• [YOUR ASSIGNMENT]: Omitting the pictures, print every line below exactly as it stands.

• [COLLECTED DATA]:
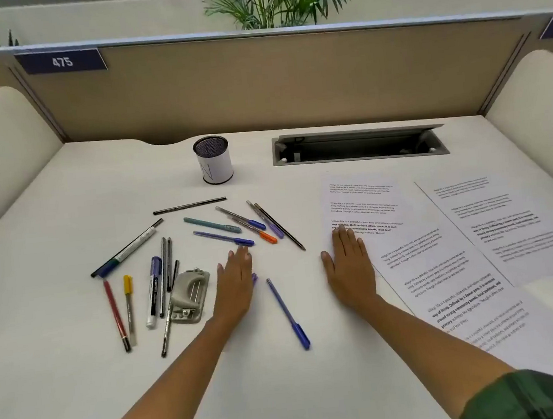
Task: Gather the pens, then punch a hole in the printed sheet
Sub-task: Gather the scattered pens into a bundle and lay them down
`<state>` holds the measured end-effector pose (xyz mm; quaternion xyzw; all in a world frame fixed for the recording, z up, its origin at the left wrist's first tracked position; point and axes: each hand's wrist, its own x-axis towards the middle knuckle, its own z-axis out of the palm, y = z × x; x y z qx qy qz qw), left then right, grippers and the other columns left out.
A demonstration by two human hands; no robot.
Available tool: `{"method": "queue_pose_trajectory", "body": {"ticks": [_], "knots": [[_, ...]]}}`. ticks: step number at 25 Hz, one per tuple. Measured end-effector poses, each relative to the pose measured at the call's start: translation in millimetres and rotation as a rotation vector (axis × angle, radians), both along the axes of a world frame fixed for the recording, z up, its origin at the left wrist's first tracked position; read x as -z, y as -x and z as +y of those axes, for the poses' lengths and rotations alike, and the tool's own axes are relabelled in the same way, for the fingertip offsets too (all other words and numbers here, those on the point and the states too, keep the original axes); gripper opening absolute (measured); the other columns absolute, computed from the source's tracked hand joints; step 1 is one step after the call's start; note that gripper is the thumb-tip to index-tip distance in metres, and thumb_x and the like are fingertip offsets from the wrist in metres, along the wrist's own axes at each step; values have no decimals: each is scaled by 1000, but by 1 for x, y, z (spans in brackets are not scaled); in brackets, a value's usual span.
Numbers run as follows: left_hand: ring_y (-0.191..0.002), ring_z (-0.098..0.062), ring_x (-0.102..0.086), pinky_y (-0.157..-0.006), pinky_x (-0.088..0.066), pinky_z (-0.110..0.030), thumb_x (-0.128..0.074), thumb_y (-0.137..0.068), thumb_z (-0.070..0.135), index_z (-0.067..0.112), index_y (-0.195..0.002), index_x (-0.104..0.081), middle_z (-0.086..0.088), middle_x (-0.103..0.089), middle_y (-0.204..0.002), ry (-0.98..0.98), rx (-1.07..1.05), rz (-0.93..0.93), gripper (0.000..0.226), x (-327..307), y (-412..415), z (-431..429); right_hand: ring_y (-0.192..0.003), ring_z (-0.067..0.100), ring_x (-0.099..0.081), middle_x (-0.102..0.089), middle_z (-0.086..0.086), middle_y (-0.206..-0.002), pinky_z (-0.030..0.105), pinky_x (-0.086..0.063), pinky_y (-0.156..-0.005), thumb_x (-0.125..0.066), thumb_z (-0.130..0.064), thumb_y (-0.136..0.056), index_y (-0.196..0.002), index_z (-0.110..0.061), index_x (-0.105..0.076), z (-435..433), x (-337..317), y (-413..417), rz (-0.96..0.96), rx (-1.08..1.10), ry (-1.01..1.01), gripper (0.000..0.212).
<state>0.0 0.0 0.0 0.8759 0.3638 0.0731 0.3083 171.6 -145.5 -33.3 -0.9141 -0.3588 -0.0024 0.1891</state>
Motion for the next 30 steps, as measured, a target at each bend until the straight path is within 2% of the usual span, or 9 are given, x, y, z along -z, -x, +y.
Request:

• [WRITTEN ANSWER]:
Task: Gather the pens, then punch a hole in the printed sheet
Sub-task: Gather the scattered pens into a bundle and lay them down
`<state>` holds the measured end-effector pose (xyz mm; quaternion xyzw; all in a world frame fixed for the recording, z up, its origin at the left wrist's first tracked position; point and axes: each hand's wrist, its own x-axis towards the middle knuckle, its own z-axis out of the palm, y = z × x; x y z qx qy qz qw), left then right, grippers and the other columns left out.
A demonstration by two human hands; no robot.
Available tool: `{"method": "queue_pose_trajectory", "body": {"ticks": [_], "knots": [[_, ...]]}}`. ticks: step number at 25 Hz, one per tuple. Measured end-effector poses, each relative to the pose measured at the call's start: translation in millimetres and rotation as a rotation vector (axis × angle, radians), both along the axes of a world frame fixed for the recording, z up, its origin at the left wrist's first tracked position; read x as -z, y as -x and z as +y of those axes, for the poses' lengths and rotations alike, and the tool's own axes are relabelled in the same way, for the fingertip offsets too (all other words and numbers here, those on the point and the states too, keep the original axes); gripper opening absolute (measured); the other columns absolute, computed from the source's tracked hand joints; step 1 is one step after the call's start; note that gripper is the thumb-tip to index-tip distance in metres, and thumb_x and the like are fingertip offsets from the wrist in metres, along the wrist's own axes at each step; values have no decimals: each is scaled by 1000, but by 1 for x, y, z (spans in brackets are not scaled); in brackets, a value's usual span.
Numbers run as follows: left_hand: ring_y (-0.191..0.002), ring_z (-0.098..0.062), ring_x (-0.102..0.086), pinky_y (-0.157..-0.006), pinky_x (-0.088..0.066), pinky_z (-0.110..0.030), thumb_x (-0.128..0.074), thumb_y (-0.137..0.068), thumb_z (-0.070..0.135), index_z (-0.067..0.112), index_y (-0.195..0.002), index_x (-0.104..0.081), middle_z (-0.086..0.088), middle_x (-0.103..0.089), middle_y (-0.204..0.002), ry (-0.98..0.98), rx (-1.07..1.05), rz (-0.93..0.93), gripper (0.000..0.226), x (-327..307), y (-412..415), z (-431..429); right_hand: ring_y (-0.192..0.003), ring_z (-0.067..0.100), ring_x (-0.099..0.081), middle_x (-0.102..0.089), middle_z (-0.086..0.086), middle_y (-0.206..-0.002), pinky_z (-0.030..0.105), pinky_x (-0.086..0.063), pinky_y (-0.156..-0.005), thumb_x (-0.125..0.066), thumb_z (-0.130..0.064), thumb_y (-0.136..0.056), index_y (-0.196..0.002), index_z (-0.110..0.061), index_x (-0.105..0.076), z (-435..433), x (-337..317), y (-413..417), rz (-0.96..0.96), rx (-1.08..1.10), ry (-1.01..1.01), gripper (0.000..0.212).
<state>0.0 0.0 0.0 0.8759 0.3638 0.0731 0.3083 171.6 -145.5 -33.3 -0.9141 -0.3588 -0.0024 0.1891</state>
Motion for the next 30 steps, as measured, a target at each bend until the straight path is within 2% of the usual span, or 9 are given, x, y, z along -z, -x, +y.
Request:

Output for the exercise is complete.